To a first time of observation is the wheel sensor RS at rest, d. H. He is currently not a vehicle traveled. In the assumed idle state, a first output switch AS1 high impedance and a second output switch AS2 low impedance connected. About the Low-resistance connection of the lines L1 and L3 drives the supply voltage a voltage source UB a current through the winding of the relay R2 and thus controls this in the active position. At the same time drives the supply voltage of the voltage source UB via the lines L1 and L2 as well as the components of the circuit S and the sensor RS one only very low current through relay R1, which is below the threshold and holding current of the relay R1 is located. A series resistor Rv reduced the internal voltage applied to a storage capacitor C supply voltage for the Wheel sensor and the circuit to a tailored for the electronics Value.

reaches for a later When a wheel in the Einwirkbereich the wheel sensor RS, so changes its output and the output of a subsequent switching time extender T1 his condition.
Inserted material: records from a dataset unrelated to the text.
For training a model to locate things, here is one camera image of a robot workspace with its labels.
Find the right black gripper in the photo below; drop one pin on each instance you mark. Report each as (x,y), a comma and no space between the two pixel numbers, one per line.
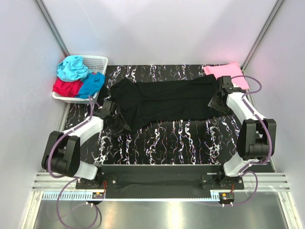
(212,103)

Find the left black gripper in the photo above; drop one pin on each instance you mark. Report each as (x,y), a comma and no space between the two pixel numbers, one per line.
(122,125)

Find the black t shirt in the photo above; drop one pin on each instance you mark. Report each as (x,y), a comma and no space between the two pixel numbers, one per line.
(142,103)

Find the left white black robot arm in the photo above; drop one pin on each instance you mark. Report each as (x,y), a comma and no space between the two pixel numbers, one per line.
(62,155)

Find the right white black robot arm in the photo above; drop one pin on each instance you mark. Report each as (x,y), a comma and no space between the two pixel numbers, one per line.
(256,140)

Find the folded pink t shirt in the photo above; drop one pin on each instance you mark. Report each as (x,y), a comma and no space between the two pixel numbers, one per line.
(232,69)

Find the black marble pattern mat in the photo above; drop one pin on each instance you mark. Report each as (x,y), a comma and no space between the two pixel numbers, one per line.
(211,141)

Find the red t shirt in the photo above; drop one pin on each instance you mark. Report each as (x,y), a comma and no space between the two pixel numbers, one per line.
(67,89)

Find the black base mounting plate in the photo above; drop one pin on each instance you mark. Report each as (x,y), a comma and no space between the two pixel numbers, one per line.
(161,181)

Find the white plastic basket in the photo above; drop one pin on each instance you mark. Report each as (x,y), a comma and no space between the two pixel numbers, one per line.
(94,63)

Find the light blue t shirt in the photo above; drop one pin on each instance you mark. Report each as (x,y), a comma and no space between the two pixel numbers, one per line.
(72,69)

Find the left orange connector box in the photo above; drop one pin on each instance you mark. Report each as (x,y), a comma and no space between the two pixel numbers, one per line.
(98,195)

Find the orange connector box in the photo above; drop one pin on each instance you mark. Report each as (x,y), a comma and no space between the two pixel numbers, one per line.
(98,195)
(227,198)

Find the right orange connector box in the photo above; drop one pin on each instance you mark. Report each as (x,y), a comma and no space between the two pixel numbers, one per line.
(227,198)

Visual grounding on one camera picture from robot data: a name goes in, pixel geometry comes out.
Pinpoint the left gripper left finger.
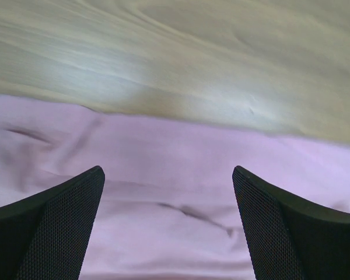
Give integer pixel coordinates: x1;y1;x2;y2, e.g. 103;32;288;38
0;166;105;280

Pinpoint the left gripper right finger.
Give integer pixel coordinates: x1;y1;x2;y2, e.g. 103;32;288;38
232;166;350;279

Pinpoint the dusty pink graphic t-shirt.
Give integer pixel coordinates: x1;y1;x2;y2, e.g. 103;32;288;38
0;96;350;279

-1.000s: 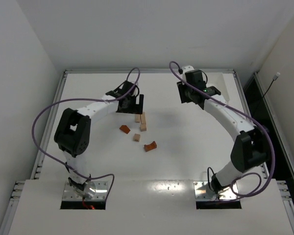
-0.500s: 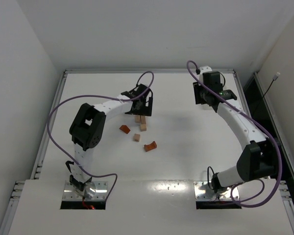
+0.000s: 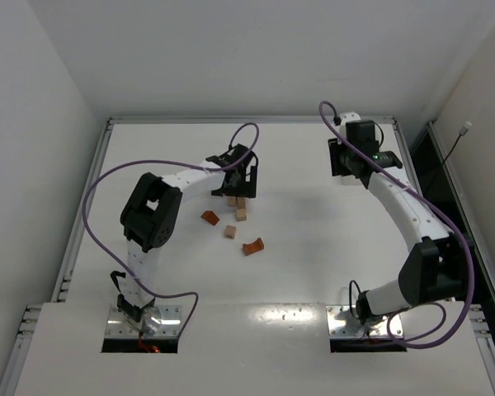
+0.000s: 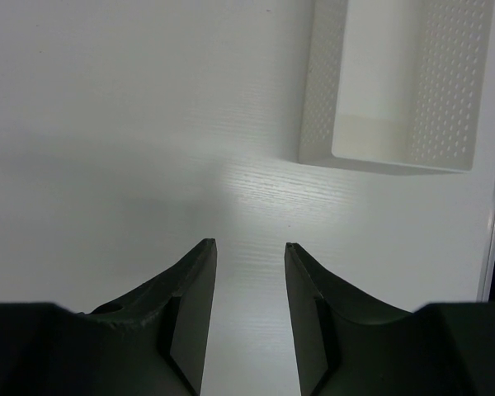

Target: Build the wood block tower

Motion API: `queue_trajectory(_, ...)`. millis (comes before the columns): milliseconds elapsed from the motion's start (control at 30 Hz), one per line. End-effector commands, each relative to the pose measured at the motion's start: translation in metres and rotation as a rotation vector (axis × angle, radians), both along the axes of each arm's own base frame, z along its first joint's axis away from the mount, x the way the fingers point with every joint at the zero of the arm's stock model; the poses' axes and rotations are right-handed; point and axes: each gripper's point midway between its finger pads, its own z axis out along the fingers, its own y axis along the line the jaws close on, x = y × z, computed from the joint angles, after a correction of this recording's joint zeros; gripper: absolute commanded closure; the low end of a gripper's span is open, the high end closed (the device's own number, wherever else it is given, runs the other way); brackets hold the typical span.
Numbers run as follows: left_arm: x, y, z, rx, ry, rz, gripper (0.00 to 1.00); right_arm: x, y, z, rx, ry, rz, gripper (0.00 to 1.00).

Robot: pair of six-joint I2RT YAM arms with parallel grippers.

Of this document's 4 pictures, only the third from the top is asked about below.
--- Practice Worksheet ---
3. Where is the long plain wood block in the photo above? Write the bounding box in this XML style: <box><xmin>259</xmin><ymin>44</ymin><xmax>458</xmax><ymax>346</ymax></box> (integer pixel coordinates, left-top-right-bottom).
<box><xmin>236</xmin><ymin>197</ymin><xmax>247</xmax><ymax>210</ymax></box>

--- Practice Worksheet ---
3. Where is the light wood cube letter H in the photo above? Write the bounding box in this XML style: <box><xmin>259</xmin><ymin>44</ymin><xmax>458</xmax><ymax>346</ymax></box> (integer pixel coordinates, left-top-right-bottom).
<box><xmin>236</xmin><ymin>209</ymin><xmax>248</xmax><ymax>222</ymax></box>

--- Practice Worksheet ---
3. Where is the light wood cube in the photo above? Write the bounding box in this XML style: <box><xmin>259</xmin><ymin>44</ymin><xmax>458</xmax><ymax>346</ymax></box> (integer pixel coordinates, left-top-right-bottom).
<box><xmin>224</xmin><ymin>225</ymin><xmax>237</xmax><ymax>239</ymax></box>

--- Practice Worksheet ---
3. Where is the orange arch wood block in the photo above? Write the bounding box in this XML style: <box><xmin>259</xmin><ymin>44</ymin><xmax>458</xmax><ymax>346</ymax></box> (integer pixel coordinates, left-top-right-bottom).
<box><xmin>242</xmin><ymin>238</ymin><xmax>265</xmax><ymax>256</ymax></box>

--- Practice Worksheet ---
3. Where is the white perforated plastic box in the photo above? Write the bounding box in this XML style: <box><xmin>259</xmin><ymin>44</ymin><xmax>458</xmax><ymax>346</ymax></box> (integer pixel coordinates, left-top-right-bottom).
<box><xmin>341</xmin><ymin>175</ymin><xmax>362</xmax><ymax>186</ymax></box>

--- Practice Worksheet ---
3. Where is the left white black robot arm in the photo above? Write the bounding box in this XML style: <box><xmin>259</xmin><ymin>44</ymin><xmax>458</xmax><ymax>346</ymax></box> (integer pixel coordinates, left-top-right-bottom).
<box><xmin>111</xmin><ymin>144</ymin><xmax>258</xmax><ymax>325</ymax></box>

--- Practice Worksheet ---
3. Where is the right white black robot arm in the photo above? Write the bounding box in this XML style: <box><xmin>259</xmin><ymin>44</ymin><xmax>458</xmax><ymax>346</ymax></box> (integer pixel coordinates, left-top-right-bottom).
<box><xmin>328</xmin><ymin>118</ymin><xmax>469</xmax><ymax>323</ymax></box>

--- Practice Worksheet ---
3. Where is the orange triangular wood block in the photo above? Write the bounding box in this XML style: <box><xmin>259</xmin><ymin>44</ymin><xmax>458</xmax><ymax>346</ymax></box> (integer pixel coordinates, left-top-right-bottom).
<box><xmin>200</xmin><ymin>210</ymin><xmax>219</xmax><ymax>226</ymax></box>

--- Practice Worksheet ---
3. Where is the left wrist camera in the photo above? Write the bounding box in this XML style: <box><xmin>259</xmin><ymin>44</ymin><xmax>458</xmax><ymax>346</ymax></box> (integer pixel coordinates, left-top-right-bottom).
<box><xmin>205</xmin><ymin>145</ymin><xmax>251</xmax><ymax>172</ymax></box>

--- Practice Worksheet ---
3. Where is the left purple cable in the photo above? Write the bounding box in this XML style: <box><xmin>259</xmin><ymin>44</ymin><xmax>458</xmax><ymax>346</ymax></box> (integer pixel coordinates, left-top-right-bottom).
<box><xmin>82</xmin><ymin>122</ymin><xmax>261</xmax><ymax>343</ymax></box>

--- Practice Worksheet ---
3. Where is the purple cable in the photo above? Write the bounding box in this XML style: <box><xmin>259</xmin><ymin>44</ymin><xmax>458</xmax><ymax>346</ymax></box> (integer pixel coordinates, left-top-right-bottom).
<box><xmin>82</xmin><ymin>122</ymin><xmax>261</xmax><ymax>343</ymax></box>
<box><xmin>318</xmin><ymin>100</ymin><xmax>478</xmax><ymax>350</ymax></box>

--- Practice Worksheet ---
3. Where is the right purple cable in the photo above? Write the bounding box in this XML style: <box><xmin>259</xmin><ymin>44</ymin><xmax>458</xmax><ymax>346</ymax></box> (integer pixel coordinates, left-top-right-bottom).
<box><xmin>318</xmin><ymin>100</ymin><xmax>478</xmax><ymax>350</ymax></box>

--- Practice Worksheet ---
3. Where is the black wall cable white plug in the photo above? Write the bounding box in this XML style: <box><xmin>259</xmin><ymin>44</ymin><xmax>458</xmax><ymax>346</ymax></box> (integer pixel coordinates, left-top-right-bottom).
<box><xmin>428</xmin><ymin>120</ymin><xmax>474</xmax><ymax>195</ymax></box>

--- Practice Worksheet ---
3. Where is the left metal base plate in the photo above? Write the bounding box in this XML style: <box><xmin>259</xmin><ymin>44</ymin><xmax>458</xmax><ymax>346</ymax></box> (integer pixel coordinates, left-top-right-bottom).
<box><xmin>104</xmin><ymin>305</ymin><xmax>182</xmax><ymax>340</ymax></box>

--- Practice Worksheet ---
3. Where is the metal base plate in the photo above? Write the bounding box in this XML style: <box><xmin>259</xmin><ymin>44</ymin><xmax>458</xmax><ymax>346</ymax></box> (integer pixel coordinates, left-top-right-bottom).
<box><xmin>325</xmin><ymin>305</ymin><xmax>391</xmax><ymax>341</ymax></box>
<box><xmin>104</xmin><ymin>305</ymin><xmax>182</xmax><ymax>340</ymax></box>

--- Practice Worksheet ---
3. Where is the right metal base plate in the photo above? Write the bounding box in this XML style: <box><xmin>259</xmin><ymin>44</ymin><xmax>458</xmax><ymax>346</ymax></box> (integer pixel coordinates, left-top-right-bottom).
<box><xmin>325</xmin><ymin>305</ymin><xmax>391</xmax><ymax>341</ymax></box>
The switching time extension has the tasks at short influencing times due to higher driving speeds the state of influence on a minimum time tmin too extend, which is big enough around the relay R1 reliable respond and drop the relay R2; influencing times are smaller than tmin by the switching time extender T1 impressed switching time not extended. The output of the switching time extension T1 is shared with the output of a threshold switch Voltage supervisor SW to a gate U1 guided. The voltage monitor SW is for the Case, that the Circuit S feeds to two relays R1 and R2, always operational goes through and leads then at its output high-potential. By linking with the output of the switching time extender T1, the AND gate U1 on his two entrances occupied with high-potential, so that it over its one output the first output switch AS1 and controls the second output switch AS2 switches high impedance. This is so far in the active position switched relays R2 only from the very low track unit operating current the circuit and the wheel sensor flows through and drops off, while and the previously mal-energized relay R1 reaches the operative position. Both relays give corresponding messages to a not shown Evaluation device, for example, from the wheel sensor messages neighboring wheel sensors derives direction-dependent counting pulses.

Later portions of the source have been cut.